Varios miembros del Consejo asintieron pensativa­mente. Si la idea hubiera partido de un elfo de la luna, no habría caído en terreno tan receptivo. Pero la casa Sym-baern era antigua y honorable, aunque el mago Yalathanil fuera una voz nueva en el Consejo. Él y otros supervivientes de su clan se habían salvado de la destrucción de Myth Drannor y habían buscado refugio en Siempre Unidos. El elfo dorado gozaba del respeto general tanto por sus apti­tudes mágicas como por su sabiduría.

—Comparto la opinión de lady Durothil sobre Zaor Flor de Luna—añadió Keerla Canto de Halcón, el anciano bardo que era jefe de un clan de elfos plateados—. Su idea de reclutar a las águilas gigantes fue brillante. Algunos miembros de mi casa, espoleados por esta victoria, ya están discutiendo con la reina Flecha Dorada la posibilidad de formar una tropa permanente de jinetes de águila.

—Nos estamos apartando del tema —señaló Montagor Amarilis—. La Alta Consejera afirma que ha llegado el momento de que el Pueblo elija una familia real. ¡Propongo que el Consejo decida hoy mismo por votación quién será!

—Los jóvenes respetan muy poco la historia —inter­vino lady Durothil en tono cortante—. ¿Olvidáis que no es algo que pueda elegir el Consejo, sino los dioses a través de las espadas encantadas?
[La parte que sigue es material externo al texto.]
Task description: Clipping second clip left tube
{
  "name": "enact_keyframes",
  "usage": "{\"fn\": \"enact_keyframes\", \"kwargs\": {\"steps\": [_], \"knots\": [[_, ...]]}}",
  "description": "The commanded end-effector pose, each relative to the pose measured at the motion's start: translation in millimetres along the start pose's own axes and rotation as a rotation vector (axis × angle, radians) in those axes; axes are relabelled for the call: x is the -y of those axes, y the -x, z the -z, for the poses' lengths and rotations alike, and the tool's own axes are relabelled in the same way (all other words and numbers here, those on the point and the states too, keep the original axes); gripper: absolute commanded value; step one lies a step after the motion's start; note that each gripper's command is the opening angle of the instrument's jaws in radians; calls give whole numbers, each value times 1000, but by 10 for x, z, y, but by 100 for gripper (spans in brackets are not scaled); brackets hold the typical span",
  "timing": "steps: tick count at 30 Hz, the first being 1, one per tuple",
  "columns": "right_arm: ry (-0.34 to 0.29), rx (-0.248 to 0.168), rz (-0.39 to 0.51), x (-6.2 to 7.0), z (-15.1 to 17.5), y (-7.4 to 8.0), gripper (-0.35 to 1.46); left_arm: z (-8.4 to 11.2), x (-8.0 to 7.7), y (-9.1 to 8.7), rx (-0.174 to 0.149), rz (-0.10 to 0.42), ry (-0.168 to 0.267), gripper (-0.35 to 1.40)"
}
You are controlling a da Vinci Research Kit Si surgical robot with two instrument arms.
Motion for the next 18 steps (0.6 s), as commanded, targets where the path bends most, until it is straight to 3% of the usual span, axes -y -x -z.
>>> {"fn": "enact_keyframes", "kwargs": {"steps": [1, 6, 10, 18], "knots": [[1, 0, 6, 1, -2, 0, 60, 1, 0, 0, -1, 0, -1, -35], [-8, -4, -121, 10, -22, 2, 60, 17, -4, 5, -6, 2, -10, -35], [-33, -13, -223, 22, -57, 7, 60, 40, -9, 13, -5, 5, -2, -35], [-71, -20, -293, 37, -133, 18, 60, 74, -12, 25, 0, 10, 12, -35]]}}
—¿Cómo podríamos olvidarlo? —dijo Saida desdeño­samente—. ¡Como tampoco olvidamos que el clan Amari­lis conserva una hoja de luna activa! Se comenta por ahí que Montagor Amarilis tiene algo de adivino. Tal vez sueña con convertirse en el futuro rey.
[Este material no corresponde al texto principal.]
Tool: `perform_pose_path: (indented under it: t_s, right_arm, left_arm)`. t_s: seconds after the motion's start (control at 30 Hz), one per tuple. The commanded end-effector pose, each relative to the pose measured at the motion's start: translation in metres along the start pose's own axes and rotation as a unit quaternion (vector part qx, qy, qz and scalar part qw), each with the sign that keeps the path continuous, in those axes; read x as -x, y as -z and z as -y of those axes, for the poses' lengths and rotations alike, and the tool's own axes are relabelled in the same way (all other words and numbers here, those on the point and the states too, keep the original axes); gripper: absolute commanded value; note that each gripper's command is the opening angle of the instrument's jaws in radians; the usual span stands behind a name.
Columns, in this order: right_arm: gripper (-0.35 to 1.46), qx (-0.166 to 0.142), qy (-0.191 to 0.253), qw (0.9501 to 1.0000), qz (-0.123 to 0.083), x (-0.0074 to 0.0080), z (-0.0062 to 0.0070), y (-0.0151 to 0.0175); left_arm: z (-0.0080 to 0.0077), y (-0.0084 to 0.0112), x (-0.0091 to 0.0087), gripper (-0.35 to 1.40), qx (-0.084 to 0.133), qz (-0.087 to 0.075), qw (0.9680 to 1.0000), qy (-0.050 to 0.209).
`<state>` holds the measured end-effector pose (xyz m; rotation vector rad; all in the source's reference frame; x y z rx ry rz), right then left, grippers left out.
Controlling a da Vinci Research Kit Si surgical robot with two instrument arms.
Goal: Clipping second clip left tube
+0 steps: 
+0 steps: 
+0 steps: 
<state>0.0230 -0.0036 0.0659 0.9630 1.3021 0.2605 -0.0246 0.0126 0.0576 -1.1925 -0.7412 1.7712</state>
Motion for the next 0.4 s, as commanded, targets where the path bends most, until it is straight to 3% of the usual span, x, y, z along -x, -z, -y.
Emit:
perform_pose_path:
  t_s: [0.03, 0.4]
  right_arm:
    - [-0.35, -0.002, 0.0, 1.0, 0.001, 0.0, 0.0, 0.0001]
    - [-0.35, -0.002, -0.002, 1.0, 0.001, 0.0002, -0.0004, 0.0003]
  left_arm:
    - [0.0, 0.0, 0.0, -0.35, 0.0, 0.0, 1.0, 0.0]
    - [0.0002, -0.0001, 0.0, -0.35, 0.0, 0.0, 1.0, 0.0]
—Eso es algo que deberán decidir los dioses —repuso el aludido en tono fingidamente piadoso—. Es cierto que la hoja de luna de los Amarilis aún no ha sido reivindicada. Mi abuela, Chin'nesstre, fue una de las comandantes del alcázar de la Lanza de la Luz que combatió contra los inva­sores con la flota Ala de Estrella. El fuego de dragón la mató, y su espada fue recuperada de los restos quemados de su barco.

—La espada de tu abuela no es la única hoja de luna de los Amarilis que todavía presta sus servicios al Pueblo —afirmó Francesca Lanza de Plata. Mientras hablaba, la guerrera tocó el ópalo que adornaba la empuñadura de su acero—. Lo sé porque luché al lado de muchos parien­tes tuyos. En la caída de Myth Drannor murieron mu­chos héroes, incluyendo muchos poseedores de hojas de luna. Algunas de ellas no han sido reclamadas y otras se perdieron.

—¿Cómo podemos saber si una de estas espadas perdi­das no es la del futuro rey? —inquirió Saida Evanara—. ¿Cómo se puede tomar una decisión si no se conoce el pa­radero de algunas hojas de luna?

—Tendremos que confiar en los dioses —repuso firme­mente Mi'tilarro Aelorothi. Las palabras del elfo dorado tenían tanto peso que todas las voces discrepantes enmu­decieron, pues el patriarca del antiguo clan Aelorothi era también sumo sacerdote de Corellon Larethian.

—Entonces, está decidido —afirmó con tono conclu­yeme lady Durothil—. Mandaremos aviso a todos los cla­nes de Siempre Unidos y a todos los elfos del continente que sean portadores de hojas de luna. El día del solsticio de verano todos deberán reunirse en los prados que rodean Drelagara.

—Como habéis señalado, lady Durothil, mi conoci­miento de la historia deja mucho que desear -—dijo Mon­tagor, de pronto muy interesado en la copa que tenía de­lante—. Decidme, ¿qué ocurrirá si más de un clan posee una hoja de luna y demuestra su derecho al trono?